GEO change. Graph shows the performances of the three GEO-adjusted methods: GGlobal, GPooled, GMixBayes, across different numbers of microarrays (the x-axis) in the reference datasets and different number of samples for estimating gene-specific variances. GMixture consistently outperformed the other two methods. Black box denotes GMixBayes, grey box GPooled and white box GGlobal. The x-axis represents the number of microarrays in the reference dataset and y-axis represents the number of matched top 50 genes to the gold-standard DEG list.

3.3.2 Top K genes

In this study, the performance of test method is measured as the number of genes common between top 50 in gold-standard DEG list and the test DEG list. Depending on the number of top K genes, the performance can change. We reproduced the results under other top K genes and found that our results are not significantly affected by K (see Supplementary Material).

3.3.3 Prior confidence

In Bayesian integration, the prior confidence parameter should be determined by user. We used κ = 6 in this study. Similar results were obtained in other κ values ranging from 6 to 15 (see Supplementary Material).
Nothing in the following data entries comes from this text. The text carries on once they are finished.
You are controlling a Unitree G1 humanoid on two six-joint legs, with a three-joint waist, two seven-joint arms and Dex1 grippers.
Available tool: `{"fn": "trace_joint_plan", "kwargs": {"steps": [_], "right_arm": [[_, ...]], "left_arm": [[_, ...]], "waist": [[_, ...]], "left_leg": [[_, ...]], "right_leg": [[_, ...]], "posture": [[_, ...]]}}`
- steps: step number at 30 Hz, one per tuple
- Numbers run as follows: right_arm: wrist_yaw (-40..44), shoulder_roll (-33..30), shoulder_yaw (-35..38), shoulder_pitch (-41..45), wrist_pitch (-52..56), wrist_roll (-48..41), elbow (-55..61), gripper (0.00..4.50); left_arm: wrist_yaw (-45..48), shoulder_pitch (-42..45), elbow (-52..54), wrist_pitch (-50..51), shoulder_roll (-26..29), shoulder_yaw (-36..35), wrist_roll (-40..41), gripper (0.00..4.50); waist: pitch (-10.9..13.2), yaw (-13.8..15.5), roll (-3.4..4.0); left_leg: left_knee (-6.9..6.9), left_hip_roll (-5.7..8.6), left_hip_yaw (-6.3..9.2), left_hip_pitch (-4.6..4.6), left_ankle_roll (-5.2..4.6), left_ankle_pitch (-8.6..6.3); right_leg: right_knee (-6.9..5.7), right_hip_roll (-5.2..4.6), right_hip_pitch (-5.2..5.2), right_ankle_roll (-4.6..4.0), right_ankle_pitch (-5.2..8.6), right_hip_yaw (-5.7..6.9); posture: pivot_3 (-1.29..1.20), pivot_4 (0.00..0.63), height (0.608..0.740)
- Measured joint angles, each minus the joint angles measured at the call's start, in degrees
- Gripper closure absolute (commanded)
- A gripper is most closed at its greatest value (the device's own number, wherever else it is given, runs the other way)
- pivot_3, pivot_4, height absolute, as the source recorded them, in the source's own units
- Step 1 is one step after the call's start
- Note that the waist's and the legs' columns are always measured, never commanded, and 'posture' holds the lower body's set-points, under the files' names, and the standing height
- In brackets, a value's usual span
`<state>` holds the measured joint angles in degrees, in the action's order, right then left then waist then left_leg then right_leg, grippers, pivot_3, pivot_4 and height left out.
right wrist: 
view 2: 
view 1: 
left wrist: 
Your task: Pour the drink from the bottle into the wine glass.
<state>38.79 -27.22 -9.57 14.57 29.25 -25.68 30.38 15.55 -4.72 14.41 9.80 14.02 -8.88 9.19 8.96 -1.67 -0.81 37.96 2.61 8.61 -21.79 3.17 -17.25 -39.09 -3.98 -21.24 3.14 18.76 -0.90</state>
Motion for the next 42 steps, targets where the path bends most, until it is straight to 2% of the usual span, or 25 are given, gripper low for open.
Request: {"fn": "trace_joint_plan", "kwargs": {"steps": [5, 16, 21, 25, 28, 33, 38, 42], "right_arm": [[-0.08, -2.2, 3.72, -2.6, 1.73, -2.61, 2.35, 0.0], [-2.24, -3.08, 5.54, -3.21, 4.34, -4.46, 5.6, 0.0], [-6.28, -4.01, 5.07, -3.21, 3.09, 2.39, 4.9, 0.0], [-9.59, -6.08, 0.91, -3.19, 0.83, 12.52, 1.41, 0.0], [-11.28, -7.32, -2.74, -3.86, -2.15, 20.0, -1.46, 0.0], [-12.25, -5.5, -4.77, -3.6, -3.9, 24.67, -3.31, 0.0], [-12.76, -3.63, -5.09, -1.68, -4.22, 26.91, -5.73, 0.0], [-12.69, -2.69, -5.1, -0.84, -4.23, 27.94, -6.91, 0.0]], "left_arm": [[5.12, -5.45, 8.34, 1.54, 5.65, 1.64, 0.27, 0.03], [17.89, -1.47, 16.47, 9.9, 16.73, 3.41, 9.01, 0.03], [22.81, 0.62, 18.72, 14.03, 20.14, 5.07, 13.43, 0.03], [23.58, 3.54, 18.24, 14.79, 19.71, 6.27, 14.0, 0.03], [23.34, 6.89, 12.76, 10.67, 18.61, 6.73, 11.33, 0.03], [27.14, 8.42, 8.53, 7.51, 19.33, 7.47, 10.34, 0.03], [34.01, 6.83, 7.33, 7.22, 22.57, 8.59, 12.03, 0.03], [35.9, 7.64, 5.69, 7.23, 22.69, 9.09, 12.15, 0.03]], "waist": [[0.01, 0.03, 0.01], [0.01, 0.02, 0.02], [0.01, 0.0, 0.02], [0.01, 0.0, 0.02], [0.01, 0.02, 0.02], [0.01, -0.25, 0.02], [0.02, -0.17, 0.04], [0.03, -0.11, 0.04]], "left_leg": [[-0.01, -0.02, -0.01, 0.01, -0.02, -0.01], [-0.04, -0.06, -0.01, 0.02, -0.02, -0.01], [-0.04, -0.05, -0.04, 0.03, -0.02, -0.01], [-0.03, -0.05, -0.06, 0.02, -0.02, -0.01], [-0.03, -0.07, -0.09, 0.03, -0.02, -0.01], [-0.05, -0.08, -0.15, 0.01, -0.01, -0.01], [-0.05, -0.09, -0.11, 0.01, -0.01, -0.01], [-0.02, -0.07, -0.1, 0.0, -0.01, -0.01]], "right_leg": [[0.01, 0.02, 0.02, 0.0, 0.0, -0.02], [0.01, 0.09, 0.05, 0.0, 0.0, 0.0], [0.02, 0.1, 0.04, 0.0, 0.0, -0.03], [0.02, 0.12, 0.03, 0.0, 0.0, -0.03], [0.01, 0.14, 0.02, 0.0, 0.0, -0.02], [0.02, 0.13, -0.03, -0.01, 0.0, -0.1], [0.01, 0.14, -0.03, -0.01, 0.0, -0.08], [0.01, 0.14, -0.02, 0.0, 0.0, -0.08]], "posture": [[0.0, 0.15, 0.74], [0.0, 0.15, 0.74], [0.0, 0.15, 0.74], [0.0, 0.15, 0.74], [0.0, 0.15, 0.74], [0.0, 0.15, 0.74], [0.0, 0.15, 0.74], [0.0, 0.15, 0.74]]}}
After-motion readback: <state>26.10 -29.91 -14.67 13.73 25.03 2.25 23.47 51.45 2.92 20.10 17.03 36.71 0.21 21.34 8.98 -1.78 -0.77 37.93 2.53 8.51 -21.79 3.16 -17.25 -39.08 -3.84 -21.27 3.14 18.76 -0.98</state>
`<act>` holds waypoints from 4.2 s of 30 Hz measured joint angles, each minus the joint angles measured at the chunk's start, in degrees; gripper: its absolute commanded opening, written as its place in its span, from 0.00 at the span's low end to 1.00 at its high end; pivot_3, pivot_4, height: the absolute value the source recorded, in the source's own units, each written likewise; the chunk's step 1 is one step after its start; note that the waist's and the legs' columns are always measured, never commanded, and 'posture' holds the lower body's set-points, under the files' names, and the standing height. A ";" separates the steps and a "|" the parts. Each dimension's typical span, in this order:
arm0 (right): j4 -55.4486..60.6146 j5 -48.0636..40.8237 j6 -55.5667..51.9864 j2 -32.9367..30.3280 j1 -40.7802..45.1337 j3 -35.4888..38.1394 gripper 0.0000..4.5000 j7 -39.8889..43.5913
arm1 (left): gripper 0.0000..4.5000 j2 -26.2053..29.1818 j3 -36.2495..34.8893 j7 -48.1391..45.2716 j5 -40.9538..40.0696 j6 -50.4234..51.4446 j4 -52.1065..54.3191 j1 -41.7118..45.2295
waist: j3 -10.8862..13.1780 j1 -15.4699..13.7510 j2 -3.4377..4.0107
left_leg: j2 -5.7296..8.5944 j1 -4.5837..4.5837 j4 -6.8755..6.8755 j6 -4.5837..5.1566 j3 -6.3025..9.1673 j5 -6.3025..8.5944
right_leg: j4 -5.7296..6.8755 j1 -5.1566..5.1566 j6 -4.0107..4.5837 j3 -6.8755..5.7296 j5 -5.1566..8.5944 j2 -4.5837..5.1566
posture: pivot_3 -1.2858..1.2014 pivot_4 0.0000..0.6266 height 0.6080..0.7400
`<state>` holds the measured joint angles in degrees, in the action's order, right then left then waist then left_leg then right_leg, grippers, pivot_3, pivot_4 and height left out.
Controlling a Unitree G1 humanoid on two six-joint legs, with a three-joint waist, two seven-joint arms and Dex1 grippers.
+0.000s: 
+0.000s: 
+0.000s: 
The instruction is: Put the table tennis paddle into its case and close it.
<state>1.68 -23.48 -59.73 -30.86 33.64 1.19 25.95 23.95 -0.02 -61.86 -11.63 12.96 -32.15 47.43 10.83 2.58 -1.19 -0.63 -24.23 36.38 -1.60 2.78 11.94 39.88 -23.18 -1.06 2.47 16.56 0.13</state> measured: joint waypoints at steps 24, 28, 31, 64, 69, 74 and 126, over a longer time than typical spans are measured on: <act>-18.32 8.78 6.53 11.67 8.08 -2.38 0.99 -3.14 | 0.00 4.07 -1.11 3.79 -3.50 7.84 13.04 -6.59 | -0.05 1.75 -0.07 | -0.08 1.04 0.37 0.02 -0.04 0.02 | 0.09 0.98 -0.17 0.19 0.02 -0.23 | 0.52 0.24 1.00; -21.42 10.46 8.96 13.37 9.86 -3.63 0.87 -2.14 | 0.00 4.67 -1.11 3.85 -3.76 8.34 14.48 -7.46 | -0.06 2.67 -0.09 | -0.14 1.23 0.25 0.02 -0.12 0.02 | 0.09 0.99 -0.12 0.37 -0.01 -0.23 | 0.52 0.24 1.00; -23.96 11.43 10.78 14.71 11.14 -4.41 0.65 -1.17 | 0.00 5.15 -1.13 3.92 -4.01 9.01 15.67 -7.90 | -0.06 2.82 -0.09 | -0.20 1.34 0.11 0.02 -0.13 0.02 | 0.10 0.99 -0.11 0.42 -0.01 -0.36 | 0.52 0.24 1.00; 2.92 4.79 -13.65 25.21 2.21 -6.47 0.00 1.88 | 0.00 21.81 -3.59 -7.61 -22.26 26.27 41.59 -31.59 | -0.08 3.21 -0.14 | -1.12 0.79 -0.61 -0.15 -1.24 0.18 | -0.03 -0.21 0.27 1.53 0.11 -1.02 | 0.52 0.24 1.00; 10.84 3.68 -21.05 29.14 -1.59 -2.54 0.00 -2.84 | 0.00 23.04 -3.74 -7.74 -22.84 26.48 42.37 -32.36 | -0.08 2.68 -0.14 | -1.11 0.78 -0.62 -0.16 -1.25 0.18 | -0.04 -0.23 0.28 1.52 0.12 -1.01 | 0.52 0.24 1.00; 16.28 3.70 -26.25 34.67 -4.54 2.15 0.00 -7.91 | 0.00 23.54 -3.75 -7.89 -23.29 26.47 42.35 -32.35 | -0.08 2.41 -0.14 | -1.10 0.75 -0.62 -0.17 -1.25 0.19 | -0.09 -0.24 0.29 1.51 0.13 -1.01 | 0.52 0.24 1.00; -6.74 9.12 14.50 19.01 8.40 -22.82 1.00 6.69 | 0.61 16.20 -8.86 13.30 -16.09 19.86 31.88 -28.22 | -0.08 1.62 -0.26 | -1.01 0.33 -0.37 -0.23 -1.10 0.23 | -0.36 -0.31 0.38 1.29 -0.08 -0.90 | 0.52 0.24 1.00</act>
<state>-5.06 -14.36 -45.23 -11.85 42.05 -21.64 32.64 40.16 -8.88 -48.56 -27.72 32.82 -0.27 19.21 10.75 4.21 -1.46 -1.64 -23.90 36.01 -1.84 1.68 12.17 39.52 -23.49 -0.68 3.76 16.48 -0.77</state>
4 DISCUSSION AND CONCLUSIONS

In this analysis, we improved identification of differentially expressed genes in datasets having a small number of samples by obtaining prior variance from mixture modeling of microrarray data in the public database.

The success of our methods seemed to come from estimation of prior variances using mixture modeling. The Baldi's Bayesian framework performs well in the microarray data having small samples. This is re-validated in our analysis (Fig. 4). Instead of estimating prior variance based on uni-modal distribution, we selected prior variance from the multi-modal mixture model. As shown in Figure 1, a large number of genes had bi- or tri-modal distributions in their expression values. Simple pooled variances of such genes are likely to be larger than that of a single density of the mixture model because the pooled variance is equivalent to the sum of the variances from each component of the mixture model. This is especially the case with the Kim and Park's method. Therefore, the prior variances were tended to be small and it influenced the posterior variances to be small in the Bayesian estimation. This might contribute to the better performance of our approach because test statistics will increase as the variance decreases with a same mean difference obtained from the experimental data. This may be the same reason for outperforming the regularized t-test.

The number of data is still increasing in public microarray data repositories. With the success of the microarray application in genomic research, more investigators are willing to use microarray experiment. However, the number of samples and cost are the main obstacles to the application of microarray. This research provided a candidate solution for the analysis of small sample-sized data using public repositories.